Attorney General Tarek William Saab said the appointments by Guaidó and his National Assembly are part of an illegal power grab backed by foreign governments. He also said that ambassadors of Guaidó’s self-declared interim government are being investigated as part of the probe.
“Clearly, this legislative body, through criminal means, pretends to seize national powers,” Saab said in a news conference broadcast on state TV, calling the move part of a “circus”.
Guaidó declared last month that he has a constitutional right to presidential power as head of the opposition-controlled National Assembly, calling President Nicolás Maduro’s election in May a sham. Guaidó currently has support from the United States and about 60 countries, which are urging Maduro to step down.
Saab said he’s looking into the board members who were designated on Wednesday to oversee PDVSA and its Houston-based subsidiary Citgo.

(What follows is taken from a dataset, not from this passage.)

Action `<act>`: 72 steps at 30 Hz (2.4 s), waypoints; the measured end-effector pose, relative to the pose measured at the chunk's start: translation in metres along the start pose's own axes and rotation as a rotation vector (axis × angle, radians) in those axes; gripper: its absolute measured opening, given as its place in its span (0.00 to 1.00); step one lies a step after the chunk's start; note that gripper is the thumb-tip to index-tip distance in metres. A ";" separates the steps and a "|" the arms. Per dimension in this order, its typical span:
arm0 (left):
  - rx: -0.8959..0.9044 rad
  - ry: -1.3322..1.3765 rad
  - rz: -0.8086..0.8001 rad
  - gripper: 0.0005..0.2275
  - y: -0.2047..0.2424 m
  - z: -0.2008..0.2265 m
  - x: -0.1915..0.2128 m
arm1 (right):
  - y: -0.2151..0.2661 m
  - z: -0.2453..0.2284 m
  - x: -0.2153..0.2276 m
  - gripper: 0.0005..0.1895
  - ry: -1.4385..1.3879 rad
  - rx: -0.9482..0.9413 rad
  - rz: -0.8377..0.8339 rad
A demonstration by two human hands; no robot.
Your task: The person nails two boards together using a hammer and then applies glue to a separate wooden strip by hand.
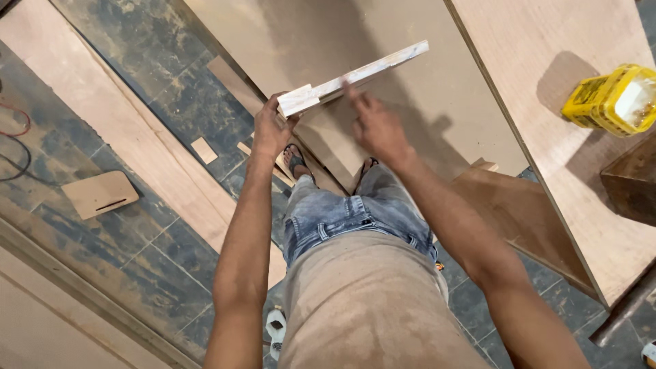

These people “will of course suffer legal consequences, as will the person who declared himself (president),” he said.
Guaidó’s representative in Washington, Carlos Vecchio, previously said that the move was taken to prevent Citgo from being “plundered by the dictatorship.”
The struggle over appointments – and thereby control of Venezuela – could come to a potentially violent head on February 23, when Guaidó says he will try to run caravans of US humanitarian aid across the Colombian border into Venezuela. The United States and other countries have also said they will send supplies through Brazil and the Caribbean island of Curaçao, while billionaire Richard Branson entered the fray and announced a benefit concert in the Colombian town of Cucuta.
Maduro has blocked the emergency food and medicine from entering and says that the intervention is part of a US coup attempt.
But the situation now puts both leaders in a tight situation: Guaidó could use successful efforts to bring in aid to regain momentum, while Maduro could be perceived as bowing to pressure if he allows the assistance to come through.
An oil-rich nation, Venezuela was once among Latin America’s wealthiest and politically stable nations. However, oil production has collapsed to one-third of historic output.